■ AIM OF THE TASK: Which lines of the records below contain the word "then"? Copy each of them out.

>>>>>

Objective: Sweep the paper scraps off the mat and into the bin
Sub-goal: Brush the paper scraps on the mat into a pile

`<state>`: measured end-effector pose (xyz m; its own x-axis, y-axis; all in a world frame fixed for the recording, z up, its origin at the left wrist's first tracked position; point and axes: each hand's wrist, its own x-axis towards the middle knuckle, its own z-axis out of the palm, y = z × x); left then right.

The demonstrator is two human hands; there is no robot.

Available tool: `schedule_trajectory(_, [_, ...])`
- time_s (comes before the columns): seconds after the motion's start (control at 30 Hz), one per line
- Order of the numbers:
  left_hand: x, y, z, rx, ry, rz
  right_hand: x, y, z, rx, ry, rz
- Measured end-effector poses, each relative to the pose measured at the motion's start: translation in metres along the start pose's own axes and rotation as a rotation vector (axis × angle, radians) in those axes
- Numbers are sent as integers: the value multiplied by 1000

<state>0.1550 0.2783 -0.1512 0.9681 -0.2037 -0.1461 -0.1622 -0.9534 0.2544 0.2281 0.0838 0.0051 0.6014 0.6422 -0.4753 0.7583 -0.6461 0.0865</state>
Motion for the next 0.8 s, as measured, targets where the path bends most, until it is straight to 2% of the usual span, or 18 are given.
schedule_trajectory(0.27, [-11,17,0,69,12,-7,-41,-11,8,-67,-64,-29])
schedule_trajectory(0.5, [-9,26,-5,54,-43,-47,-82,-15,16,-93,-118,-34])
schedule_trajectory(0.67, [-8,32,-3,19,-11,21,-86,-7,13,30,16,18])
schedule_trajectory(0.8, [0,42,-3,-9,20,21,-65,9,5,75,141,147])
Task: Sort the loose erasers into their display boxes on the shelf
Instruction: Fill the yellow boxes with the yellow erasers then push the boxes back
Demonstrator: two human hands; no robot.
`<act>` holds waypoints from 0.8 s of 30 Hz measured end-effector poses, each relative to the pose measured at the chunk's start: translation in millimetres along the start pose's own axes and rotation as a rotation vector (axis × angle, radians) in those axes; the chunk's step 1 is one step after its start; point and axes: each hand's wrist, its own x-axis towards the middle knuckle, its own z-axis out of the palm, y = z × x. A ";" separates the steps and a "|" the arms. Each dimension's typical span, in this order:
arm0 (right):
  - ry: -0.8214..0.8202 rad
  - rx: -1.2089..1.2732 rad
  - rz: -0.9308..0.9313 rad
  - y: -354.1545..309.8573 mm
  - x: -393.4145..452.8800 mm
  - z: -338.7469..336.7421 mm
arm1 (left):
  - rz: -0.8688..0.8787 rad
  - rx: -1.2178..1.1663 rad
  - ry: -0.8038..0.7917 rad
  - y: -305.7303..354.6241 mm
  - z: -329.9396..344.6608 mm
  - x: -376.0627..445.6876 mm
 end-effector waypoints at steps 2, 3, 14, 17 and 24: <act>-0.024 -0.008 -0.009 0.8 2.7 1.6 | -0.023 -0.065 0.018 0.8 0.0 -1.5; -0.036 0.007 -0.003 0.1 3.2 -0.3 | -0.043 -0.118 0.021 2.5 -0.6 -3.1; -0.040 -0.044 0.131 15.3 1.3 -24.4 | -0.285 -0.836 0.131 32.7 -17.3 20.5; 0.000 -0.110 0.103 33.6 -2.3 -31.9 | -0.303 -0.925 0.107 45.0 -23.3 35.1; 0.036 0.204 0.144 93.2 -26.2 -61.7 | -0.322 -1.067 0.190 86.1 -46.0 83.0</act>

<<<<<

■ EXPECTED ANSWER:
`<state>`: measured end-effector pose (xyz m; its own x-axis, y-axis; all in a world frame fixed for the recording, z up, its origin at the left wrist's first tracked position; point and axes: each hand's wrist, its own x-axis towards the middle knuckle, its own z-axis out of the palm, y = z × x); left then right.
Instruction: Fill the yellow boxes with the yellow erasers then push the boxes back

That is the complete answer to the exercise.